_What you need to do:_ Search the entries below for the word "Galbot" and copy each line that has it.

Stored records
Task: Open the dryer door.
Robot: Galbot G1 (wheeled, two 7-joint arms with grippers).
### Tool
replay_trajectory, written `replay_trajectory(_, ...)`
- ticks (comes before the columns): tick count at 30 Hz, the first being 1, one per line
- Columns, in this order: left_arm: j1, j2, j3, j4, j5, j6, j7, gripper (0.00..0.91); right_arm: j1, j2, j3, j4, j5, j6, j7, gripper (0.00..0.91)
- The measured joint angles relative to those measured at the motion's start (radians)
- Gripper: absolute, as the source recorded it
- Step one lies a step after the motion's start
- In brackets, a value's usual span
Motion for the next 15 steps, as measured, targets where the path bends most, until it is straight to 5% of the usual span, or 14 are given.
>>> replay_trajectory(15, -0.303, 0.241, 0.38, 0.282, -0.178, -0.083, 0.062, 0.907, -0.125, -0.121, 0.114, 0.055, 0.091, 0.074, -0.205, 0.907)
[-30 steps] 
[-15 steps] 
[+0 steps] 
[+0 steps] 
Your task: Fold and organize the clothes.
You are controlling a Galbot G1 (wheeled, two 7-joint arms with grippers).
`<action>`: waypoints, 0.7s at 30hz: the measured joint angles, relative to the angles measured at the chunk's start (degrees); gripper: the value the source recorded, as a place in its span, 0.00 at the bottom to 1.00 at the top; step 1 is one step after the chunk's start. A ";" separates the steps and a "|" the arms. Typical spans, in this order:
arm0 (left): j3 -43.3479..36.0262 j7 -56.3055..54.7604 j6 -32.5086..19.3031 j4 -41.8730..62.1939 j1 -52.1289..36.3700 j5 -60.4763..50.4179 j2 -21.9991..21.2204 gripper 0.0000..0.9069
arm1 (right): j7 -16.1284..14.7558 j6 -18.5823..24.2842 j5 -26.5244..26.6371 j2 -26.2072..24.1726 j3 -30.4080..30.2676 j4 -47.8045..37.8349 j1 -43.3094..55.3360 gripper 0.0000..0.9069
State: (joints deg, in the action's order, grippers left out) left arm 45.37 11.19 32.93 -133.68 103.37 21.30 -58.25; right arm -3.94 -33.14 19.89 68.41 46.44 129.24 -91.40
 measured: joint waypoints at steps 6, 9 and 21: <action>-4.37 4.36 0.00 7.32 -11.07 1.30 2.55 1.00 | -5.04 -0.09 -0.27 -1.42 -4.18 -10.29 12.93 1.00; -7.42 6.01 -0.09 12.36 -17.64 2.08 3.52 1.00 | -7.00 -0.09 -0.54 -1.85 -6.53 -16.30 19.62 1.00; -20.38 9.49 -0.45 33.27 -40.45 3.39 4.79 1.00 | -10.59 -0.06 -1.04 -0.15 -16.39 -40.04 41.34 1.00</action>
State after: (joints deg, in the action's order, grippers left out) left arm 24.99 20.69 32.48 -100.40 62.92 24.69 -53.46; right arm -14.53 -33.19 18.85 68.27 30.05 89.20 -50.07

_Expected answer:_
Robot: Galbot G1 (wheeled, two 7-joint arms with grippers).
You are controlling a Galbot G1 (wheeled, two 7-joint arms with grippers).

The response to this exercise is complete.